Your job is to write out each record precisely as it stands.

BEGIN

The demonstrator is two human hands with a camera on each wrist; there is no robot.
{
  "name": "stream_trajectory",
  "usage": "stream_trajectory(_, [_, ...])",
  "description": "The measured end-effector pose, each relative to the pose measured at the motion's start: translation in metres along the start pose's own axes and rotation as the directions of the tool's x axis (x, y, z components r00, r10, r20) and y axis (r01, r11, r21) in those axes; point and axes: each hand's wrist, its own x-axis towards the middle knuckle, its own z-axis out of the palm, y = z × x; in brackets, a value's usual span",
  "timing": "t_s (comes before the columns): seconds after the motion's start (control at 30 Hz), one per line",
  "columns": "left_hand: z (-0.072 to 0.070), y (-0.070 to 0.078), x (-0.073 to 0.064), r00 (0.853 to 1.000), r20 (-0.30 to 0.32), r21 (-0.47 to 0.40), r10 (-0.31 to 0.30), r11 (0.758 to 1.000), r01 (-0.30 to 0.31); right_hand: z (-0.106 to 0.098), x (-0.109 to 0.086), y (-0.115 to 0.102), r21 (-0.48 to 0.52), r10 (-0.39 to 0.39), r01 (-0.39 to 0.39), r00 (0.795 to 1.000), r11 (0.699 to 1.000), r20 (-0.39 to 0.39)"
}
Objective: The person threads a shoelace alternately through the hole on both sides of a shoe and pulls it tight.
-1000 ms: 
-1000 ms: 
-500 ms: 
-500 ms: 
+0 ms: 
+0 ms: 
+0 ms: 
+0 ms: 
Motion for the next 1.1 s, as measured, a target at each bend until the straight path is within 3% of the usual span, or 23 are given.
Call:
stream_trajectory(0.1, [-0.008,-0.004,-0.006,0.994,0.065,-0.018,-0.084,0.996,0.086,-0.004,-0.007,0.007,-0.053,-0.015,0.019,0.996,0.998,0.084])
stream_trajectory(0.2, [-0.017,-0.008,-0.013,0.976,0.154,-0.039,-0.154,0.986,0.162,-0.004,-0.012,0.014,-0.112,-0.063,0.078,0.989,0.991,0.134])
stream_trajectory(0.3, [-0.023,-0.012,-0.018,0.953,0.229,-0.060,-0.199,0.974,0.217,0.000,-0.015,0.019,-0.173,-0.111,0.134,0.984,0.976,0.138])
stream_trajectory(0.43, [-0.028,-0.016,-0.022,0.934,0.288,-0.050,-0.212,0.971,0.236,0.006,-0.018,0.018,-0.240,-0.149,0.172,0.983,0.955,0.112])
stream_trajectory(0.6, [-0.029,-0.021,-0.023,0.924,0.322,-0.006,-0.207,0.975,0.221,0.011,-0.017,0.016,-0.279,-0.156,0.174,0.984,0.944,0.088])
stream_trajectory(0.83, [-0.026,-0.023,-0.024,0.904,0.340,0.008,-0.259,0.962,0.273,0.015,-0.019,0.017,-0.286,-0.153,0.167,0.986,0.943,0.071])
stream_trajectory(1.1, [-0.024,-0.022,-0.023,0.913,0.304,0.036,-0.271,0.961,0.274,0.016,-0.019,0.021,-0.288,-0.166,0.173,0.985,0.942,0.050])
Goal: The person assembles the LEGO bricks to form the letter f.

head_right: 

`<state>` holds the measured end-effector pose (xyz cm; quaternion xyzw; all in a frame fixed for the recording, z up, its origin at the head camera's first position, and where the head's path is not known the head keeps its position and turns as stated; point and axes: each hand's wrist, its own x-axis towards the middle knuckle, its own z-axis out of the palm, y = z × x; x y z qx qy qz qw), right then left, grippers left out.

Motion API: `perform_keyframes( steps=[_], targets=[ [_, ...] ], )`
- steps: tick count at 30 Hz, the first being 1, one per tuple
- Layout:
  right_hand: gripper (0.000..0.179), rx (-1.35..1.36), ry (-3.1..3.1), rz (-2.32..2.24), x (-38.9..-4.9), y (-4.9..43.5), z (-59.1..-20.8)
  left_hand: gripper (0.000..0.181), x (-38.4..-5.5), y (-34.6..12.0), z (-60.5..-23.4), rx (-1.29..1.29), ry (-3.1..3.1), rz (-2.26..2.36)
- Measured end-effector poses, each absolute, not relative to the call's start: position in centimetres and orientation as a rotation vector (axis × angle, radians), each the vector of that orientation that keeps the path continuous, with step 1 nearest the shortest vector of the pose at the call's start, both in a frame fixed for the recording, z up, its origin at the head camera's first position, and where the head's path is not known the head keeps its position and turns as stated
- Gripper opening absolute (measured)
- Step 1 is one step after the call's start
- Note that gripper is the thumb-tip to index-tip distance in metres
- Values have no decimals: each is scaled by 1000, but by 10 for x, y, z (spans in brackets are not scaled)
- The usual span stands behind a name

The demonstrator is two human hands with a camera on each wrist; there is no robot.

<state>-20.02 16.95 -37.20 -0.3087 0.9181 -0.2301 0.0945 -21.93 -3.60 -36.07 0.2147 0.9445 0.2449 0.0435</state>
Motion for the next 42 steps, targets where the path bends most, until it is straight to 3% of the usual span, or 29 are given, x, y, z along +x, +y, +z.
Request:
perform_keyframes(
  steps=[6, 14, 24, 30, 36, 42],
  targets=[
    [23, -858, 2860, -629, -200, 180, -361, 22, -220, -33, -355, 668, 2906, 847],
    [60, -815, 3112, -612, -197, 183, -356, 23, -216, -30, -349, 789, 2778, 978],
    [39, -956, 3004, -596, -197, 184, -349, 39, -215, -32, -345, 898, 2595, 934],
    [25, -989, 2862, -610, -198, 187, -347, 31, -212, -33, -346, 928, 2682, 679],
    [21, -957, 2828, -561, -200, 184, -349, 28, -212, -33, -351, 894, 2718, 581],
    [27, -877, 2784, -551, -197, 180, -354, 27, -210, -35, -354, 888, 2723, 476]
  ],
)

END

§ **Written reply**:
The demonstrator is two human hands with a camera on each wrist; there is no robot.
{
  "name": "stream_trajectory",
  "usage": "stream_trajectory(_, [_, ...])",
  "description": "The measured end-effector pose, each relative to the pose measured at the motion's start: translation in metres along the start pose's own axes and rotation as the directions of the tool's x axis (x, y, z components r00, r10, r20) and y axis (r01, r11, r21) in those axes; point and axes: each hand's wrist, its own x-axis towards the middle knuckle, its own z-axis out of the palm, y = z × x; in brackets, a value's usual span",
  "timing": "t_s (comes before the columns): seconds after the motion's start (control at 30 Hz), one per line",
  "columns": "left_hand: z (-0.072 to 0.070), y (-0.070 to 0.078), x (-0.073 to 0.064), r00 (0.853 to 1.000), r20 (-0.30 to 0.32), r21 (-0.47 to 0.40), r10 (-0.31 to 0.30), r11 (0.758 to 1.000), r01 (-0.30 to 0.31); right_hand: z (-0.106 to 0.098), x (-0.109 to 0.086), y (-0.115 to 0.102), r21 (-0.48 to 0.52), r10 (-0.39 to 0.39), r01 (-0.39 to 0.39), r00 (0.795 to 1.000), r11 (0.699 to 1.000), r20 (-0.39 to 0.39)"
}
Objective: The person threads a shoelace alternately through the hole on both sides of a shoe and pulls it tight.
-1000 ms: 
-1000 ms: 
-500 ms: 
-500 ms: 
+0 ms: 
+0 ms: 
+0 ms: 
+0 ms: 
Motion for the next 1.1 s, as measured, a target at each bend until the straight path is within 3% of the usual span, or 23 are given.
Call:
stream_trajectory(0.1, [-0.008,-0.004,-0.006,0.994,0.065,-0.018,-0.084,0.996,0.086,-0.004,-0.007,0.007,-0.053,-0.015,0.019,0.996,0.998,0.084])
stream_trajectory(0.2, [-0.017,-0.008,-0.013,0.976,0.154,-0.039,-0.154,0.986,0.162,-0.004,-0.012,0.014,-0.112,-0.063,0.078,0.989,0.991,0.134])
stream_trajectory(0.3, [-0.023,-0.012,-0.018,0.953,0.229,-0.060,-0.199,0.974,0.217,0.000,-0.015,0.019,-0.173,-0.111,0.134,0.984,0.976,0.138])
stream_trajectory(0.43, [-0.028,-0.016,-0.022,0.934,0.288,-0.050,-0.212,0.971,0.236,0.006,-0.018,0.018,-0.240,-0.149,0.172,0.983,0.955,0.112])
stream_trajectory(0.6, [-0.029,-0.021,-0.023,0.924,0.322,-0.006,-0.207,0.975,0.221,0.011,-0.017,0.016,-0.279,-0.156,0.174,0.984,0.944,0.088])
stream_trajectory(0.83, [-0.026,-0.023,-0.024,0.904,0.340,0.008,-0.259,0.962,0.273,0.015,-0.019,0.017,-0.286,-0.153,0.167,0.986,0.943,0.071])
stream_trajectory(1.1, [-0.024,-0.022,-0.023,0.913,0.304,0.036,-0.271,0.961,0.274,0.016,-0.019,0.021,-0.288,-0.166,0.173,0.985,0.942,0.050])
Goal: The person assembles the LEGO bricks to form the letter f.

head_right: 

`<state>` holds the measured end-effector pose (xyz cm; quaternion xyzw; all in a frame fixed for the recording, z up, its origin at the head camera's first position, and where the head's path is not known the head keeps its position and turns as stated; point and axes: each hand's wrist, its own x-axis towards the middle knuckle, its own z-axis out of the palm, y = z × x; x y z qx qy qz qw), right then left, grippers left out.

Motion API: `perform_keyframes( steps=[_], targets=[ [_, ...] ], )`
- steps: tick count at 30 Hz, the first being 1, one per tuple
- Layout:
  right_hand: gripper (0.000..0.179), rx (-1.35..1.36), ry (-3.1..3.1), rz (-2.32..2.24), x (-38.9..-4.9), y (-4.9..43.5), z (-59.1..-20.8)
  left_hand: gripper (0.000..0.181), x (-38.4..-5.5), y (-34.6..12.0), z (-60.5..-23.4), rx (-1.29..1.29), ry (-3.1..3.1), rz (-2.26..2.36)
- Measured end-effector poses, each absolute, not relative to the call's start: position in centimetres and orientation as a rotation vector (axis × angle, radians), each the vector of that orientation that keeps the path continuous, with step 1 nearest the shortest vector of the pose at the call's start, both in a frame fixed for the recording, z up, its origin at the head camera's first position, and where the head's path is not known the head keeps its position and turns as stated
- Gripper opening absolute (measured)
- Step 1 is one step after the call's start
- Note that gripper is the thumb-tip to index-tip distance in metres
- Values have no decimals: each is scaled by 1000, but by 10 for x, y, z (spans in brackets are not scaled)
- The usual span stands behind a name

The demonstrator is two human hands with a camera on each wrist; there is no robot.

<state>-20.02 16.95 -37.20 -0.3087 0.9181 -0.2301 0.0945 -21.93 -3.60 -36.07 0.2147 0.9445 0.2449 0.0435</state>
Motion for the next 42 steps, targets where the path bends most, until it is straight to 3% of the usual span, or 29 are given, x, y, z along +x, +y, +z.
Request:
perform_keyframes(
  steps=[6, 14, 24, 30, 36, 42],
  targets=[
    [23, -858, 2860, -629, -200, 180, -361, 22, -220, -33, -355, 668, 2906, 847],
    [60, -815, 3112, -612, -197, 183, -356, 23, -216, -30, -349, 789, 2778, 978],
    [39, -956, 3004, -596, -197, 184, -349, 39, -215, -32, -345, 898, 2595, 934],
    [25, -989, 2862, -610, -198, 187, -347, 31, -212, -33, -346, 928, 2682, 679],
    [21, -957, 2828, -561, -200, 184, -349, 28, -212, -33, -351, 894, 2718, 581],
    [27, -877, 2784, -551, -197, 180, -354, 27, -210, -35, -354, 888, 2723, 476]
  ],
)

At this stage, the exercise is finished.